> DATA FOR THE TASK:
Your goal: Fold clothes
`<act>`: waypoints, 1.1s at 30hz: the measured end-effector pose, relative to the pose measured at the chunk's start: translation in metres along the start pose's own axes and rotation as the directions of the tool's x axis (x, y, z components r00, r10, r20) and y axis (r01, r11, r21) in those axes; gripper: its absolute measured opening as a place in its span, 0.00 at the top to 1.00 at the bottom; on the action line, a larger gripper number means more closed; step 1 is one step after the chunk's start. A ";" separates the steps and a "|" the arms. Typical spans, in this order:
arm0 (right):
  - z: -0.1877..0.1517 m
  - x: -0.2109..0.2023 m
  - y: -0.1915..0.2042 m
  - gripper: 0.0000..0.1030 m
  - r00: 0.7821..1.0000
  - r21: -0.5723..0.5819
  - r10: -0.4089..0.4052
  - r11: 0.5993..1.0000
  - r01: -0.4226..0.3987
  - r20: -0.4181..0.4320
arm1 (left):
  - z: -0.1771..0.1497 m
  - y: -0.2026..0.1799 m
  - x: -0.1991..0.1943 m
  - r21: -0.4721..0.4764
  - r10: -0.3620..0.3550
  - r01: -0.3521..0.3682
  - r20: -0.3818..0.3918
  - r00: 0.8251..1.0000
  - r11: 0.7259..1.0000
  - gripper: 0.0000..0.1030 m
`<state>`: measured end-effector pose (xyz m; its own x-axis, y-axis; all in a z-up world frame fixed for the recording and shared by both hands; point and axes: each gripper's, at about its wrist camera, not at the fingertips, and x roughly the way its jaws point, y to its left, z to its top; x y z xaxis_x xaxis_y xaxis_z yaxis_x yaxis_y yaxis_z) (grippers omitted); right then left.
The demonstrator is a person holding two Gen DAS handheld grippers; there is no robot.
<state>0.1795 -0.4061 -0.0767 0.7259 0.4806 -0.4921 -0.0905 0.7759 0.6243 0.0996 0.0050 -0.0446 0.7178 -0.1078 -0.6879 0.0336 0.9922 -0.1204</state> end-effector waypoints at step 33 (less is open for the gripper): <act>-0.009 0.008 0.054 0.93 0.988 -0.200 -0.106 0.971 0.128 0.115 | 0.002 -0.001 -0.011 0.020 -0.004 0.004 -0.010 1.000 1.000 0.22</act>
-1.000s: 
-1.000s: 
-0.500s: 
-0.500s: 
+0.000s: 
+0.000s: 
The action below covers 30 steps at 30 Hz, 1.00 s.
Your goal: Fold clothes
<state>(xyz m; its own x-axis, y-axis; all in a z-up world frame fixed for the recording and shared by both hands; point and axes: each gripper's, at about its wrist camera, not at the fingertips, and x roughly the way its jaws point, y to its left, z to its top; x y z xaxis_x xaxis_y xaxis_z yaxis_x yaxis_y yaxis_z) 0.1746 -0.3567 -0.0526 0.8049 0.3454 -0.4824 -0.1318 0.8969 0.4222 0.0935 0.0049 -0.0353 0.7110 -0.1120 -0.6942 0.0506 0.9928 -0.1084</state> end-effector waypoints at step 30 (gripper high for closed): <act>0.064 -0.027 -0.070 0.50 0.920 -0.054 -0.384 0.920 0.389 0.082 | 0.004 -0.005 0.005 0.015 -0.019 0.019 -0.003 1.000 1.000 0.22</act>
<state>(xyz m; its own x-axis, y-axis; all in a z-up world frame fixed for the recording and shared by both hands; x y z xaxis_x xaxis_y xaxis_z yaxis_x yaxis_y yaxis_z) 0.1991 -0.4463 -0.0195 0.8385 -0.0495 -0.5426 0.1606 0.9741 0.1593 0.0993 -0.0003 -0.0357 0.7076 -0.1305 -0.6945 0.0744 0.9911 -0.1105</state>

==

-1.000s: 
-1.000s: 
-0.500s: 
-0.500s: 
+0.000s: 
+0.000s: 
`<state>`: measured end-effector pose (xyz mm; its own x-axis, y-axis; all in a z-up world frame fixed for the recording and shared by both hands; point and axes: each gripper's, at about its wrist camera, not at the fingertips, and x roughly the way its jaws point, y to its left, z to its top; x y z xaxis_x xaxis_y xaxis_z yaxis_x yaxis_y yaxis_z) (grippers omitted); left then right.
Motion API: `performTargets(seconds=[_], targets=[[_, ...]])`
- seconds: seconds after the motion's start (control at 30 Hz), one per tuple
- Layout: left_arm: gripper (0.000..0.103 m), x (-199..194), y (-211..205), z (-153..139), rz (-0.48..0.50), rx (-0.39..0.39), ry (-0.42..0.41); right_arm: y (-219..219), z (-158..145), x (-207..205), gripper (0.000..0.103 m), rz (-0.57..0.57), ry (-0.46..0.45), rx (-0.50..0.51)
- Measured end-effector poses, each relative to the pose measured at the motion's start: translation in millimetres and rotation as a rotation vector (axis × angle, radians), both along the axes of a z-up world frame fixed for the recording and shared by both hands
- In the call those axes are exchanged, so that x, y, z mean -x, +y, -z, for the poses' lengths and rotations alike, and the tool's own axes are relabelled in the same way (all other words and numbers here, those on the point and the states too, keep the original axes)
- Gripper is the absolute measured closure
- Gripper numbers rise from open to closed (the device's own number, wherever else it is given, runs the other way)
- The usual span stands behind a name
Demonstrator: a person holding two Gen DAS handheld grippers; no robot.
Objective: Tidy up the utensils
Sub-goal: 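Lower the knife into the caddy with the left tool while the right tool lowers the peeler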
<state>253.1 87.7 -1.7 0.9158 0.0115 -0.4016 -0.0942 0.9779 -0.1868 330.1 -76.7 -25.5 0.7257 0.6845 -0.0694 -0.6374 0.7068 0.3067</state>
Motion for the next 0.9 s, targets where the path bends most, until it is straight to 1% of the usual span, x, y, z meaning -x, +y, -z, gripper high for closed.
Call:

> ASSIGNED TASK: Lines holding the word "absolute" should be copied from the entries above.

> RESPONSE FOR THIS EXERCISE:
`<act>`: waypoints, 1.1s at 30hz: the measured end-effector pose, relative to the pose measured at the chunk's start: translation in metres along the start pose's own axes and rotation as the directions of the tool's x axis (x, y, z components r00, r10, r20) and y axis (r01, r11, r21) in those axes; gripper: its absolute measured opening as a place in its span, 0.00 at the top to 1.00 at the bottom; on the action line, a larger gripper number means more closed; step 1 is one step after the chunk's start. A ";" separates the steps and a "|" the arms. Typical spans, in this order:
- Gripper is the absolute measured closure

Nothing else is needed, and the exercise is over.